* [ASSIGNMENT]
The required answer is every line of the data containing the word "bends".

--- RECORDS FOR THE EXERCISE Enclosed Below ---

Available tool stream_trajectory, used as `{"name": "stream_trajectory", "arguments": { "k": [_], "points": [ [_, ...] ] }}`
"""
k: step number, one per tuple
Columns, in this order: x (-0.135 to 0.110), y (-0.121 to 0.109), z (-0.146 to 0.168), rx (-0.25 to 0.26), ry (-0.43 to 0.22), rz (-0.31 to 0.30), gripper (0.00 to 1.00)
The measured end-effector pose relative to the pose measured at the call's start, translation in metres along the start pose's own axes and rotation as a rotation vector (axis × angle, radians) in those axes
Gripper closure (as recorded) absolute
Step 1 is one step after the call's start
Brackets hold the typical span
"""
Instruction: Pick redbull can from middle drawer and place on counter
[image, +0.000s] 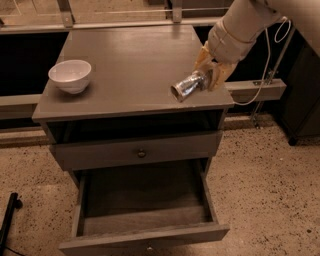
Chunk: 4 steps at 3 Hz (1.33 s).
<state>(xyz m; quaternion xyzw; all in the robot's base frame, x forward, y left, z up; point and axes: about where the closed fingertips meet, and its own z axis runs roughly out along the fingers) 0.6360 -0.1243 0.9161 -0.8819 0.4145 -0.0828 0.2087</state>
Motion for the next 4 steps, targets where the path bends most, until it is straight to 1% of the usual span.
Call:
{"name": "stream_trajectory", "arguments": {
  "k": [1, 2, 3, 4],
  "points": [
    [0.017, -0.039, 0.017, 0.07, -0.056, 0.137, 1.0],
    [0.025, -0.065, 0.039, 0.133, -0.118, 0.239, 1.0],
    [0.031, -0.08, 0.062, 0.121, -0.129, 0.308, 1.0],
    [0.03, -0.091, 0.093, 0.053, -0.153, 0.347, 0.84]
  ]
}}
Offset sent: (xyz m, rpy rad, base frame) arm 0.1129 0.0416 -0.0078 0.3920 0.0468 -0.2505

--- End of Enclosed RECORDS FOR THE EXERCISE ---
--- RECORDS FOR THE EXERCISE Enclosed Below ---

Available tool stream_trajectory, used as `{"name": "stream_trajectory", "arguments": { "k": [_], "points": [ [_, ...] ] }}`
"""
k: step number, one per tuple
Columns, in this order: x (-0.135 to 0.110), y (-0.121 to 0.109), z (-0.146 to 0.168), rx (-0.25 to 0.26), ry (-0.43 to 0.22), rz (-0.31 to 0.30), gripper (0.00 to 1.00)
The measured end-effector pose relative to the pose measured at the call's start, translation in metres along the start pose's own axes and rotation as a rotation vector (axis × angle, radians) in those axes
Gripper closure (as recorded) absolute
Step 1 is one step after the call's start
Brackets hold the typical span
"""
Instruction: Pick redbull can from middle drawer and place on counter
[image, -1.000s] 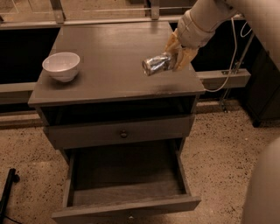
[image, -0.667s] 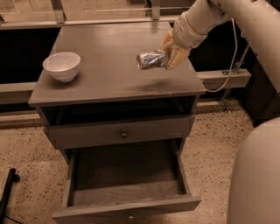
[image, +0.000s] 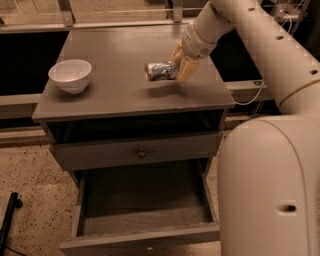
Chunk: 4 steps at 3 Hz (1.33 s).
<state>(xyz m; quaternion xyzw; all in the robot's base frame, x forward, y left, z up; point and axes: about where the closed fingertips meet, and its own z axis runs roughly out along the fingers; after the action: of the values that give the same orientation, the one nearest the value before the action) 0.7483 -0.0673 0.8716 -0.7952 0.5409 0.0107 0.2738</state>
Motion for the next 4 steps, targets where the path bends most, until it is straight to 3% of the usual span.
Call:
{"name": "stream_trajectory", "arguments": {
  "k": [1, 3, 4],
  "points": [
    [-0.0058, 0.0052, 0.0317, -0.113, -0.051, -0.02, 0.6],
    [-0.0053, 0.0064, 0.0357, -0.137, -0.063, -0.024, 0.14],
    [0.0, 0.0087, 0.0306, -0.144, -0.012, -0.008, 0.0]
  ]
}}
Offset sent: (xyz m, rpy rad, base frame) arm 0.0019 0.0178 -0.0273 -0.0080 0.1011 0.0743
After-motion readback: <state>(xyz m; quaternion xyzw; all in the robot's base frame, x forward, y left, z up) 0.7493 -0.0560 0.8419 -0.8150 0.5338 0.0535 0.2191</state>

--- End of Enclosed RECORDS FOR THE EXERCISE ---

* [RESPONSE FOR THIS EXERCISE]
Motion for the next 4 steps, targets where the path bends most, until it is straight to 1% of the usual span.
Motion for the next 4 steps, targets where the path bends most, until it is straight to 3% of the usual span.

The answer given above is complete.